_TRY IT_
Find the lines in the records that carry the word "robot". Copy each one.
(AVAILABLE RECORDS)
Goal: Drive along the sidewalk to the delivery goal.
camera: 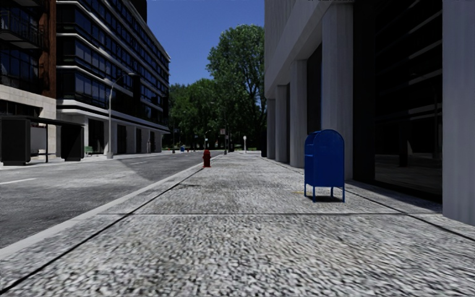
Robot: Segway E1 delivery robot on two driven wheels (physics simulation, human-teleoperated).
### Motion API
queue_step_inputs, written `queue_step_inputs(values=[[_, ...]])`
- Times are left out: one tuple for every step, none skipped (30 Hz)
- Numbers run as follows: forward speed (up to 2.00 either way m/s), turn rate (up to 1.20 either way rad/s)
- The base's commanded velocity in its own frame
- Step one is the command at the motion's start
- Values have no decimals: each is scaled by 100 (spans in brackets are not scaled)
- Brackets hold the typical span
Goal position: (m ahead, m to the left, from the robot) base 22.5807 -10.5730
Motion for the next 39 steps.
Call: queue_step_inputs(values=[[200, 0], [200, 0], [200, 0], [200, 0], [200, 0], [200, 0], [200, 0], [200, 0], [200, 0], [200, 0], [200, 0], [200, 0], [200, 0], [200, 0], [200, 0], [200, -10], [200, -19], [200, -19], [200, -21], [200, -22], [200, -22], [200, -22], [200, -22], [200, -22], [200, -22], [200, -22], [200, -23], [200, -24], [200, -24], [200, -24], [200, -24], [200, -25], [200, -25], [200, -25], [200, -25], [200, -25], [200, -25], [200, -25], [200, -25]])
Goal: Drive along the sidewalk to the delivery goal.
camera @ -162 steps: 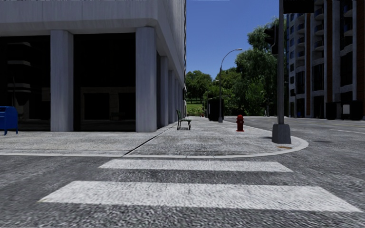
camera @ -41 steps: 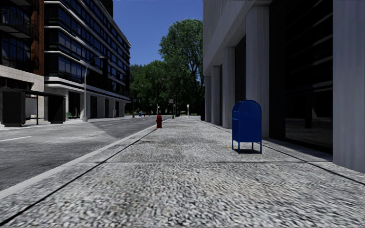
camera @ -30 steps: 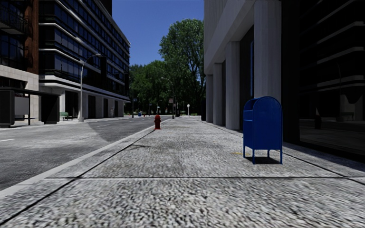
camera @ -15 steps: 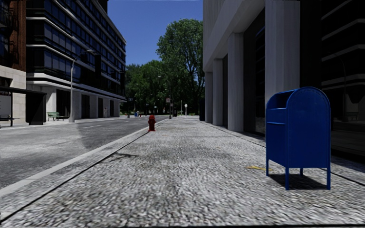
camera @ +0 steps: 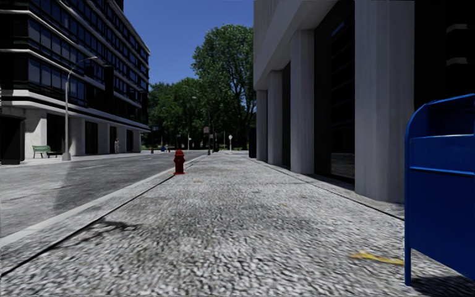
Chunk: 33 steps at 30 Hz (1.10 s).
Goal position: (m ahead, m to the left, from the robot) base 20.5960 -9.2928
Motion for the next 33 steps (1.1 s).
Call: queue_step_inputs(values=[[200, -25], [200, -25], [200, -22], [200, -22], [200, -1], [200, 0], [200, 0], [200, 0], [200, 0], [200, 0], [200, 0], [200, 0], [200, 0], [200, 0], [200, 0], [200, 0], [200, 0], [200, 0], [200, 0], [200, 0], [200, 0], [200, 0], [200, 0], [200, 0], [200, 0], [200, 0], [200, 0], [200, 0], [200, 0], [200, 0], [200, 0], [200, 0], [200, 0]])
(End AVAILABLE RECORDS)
_TASK SOLUTION_
Robot: Segway E1 delivery robot on two driven wheels (physics simulation, human-teleoperated).
Goal position: (m ahead, m to the left, from the robot) base 22.5807 -10.5730
Goal position: (m ahead, m to the left, from the robot) base 20.5960 -9.2928

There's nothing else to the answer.